DW is still on maternity leave for another month with the 3 month old, while our four year olds preschool is a 5 min drive.

Due to most of my coworkers being west coast based, mornings are slow, so I’ll take the 4 year old to preschool. At 5 PM, DW leaves to pick 4 yo up, and I take over with 3 mo old. However, it’s not uncommon to have lots of requests and meeting in the afternoon, so sometimes I won’t sign off until like 5:05 or 5:10, which bothers DW because she likes to pick up 4 yo at a consistent time.

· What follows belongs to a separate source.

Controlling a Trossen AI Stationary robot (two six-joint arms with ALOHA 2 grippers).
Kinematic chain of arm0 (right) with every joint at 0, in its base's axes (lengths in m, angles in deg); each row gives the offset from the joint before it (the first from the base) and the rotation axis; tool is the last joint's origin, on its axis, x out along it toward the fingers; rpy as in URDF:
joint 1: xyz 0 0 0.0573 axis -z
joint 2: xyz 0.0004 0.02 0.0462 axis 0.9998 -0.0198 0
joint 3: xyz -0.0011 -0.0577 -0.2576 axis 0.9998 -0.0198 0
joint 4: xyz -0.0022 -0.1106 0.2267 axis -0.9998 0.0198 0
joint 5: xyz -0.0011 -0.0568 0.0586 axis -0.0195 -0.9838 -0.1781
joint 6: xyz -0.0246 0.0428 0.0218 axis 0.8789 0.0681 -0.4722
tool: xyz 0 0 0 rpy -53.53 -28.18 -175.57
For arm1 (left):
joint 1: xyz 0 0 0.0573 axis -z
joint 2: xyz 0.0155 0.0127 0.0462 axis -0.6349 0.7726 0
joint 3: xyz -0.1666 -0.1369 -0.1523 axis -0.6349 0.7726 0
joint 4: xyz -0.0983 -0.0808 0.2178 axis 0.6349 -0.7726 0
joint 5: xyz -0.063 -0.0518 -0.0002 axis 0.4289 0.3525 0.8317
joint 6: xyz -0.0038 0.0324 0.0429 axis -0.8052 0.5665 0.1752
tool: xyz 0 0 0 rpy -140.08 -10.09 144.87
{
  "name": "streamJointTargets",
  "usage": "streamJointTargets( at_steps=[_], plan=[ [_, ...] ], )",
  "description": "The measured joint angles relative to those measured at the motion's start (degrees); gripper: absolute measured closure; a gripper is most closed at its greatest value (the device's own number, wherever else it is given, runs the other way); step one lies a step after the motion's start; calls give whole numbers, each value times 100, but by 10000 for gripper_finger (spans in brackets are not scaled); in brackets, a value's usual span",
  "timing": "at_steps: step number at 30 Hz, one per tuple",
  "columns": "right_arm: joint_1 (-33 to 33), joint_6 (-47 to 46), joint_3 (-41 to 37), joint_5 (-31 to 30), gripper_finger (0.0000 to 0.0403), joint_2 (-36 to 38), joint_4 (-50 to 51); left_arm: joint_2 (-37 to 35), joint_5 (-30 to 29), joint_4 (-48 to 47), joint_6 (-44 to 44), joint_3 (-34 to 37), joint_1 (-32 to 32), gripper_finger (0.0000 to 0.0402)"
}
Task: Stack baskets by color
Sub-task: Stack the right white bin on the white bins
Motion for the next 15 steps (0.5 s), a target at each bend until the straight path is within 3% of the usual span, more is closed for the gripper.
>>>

I recently moved into a management role, which has me much busier during the day, in and out of lots of meetings, and doing admin work in my downtime. As a result, a lot of days, I’ll only have time for a quick lunch, which means I don’t have the time to do the household tasks I was able to do before (folding laundry, dishes, etc) When I come down and eat quickly, DW always remarks something like “you want to spend some time with your kid?”

However, things came to a head this week with DW and I regrading work life balance. Our quarterly planning meeting was this past week. Due to my new role, I was told that I only needed to be involved in one days worth of meetings. It didn’t make sense to travel cross country for one day, so fortunately I could join remotely. Unfortunately, the one day would involve two presentations that I’d be giving to different csuite members, so I felt it necessary to spend a great deal of time preparing these presentations.

Of course, the day I was scheduled to give these presentations, the shit hit the fan on the home and work front. Our 4 year olds school had a snow day so she was home, which is always a challenge. ILs are local and they’d normally help in this situation, but they were out of town. I helped out with the kids for about an hour in the morning, but then lots of work related fires had to be put out, which resulted being called into meeting, which then dovetailed into my presentations for the csuite. I basically didn’t leave my desk for 5 straight hours, which, I can’t stress enough, is incredibly rare, even in my new position. Along the way in this madness, DW texted me “we’re all doing great down here, thanks for checking in!”

A day later, DW tells me that she feels that I have an unhealthily work life balance, and I’m not prioritizing our family’s needs over work. She pointed out that she would drop everything at work if it was a snow day, so why shouldn’t I do the same. I see her point, but at the same time, this was an impossibly unusual circumstance, and I can’t just not attend a meeting where I’m presenting to the csuite.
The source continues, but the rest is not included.